The task: Repeat exactly the lines below that lie between the line with "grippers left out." and the line with "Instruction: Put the", counting both of those lines as part of the answer.

Data provided section start

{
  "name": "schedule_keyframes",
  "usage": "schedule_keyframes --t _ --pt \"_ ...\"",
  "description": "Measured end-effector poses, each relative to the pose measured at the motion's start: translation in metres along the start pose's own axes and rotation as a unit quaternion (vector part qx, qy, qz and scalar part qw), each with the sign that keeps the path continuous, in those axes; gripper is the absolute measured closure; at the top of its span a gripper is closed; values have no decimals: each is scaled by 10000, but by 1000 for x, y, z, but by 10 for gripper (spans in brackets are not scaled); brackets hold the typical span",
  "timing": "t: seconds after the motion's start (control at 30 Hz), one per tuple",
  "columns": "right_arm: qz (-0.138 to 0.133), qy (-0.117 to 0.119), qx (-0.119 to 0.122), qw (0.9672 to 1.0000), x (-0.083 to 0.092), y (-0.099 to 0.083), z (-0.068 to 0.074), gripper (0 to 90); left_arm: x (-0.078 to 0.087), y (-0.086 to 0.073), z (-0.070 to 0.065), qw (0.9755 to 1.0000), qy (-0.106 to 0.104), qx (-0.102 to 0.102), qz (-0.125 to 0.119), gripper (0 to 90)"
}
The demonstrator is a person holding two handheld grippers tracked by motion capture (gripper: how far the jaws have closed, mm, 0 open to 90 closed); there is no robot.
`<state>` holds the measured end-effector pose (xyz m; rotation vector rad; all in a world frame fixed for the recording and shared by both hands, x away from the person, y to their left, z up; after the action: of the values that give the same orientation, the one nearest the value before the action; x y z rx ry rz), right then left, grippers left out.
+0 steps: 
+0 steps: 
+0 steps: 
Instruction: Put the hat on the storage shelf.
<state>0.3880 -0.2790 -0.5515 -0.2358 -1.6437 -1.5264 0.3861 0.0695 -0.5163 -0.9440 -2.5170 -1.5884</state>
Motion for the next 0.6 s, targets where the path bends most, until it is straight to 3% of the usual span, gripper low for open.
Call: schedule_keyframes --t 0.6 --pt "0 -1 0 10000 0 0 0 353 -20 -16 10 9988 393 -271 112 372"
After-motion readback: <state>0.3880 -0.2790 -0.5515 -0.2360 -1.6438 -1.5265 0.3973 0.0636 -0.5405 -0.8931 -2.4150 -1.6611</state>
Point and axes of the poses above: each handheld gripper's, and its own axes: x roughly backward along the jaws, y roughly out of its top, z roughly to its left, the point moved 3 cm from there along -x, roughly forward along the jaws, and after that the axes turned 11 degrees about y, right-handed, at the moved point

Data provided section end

Answer to the problem:
`<state>` holds the measured end-effector pose (xyz m; rotation vector rad; all in a world frame fixed for the recording and shared by both hands, x away from the person, y to their left, z up; after the action: of the values that give the same orientation, the one nearest the value before the action; x y z rx ry rz), right then left, grippers left out.
+0 steps: 
+0 steps: 
+0 steps: 
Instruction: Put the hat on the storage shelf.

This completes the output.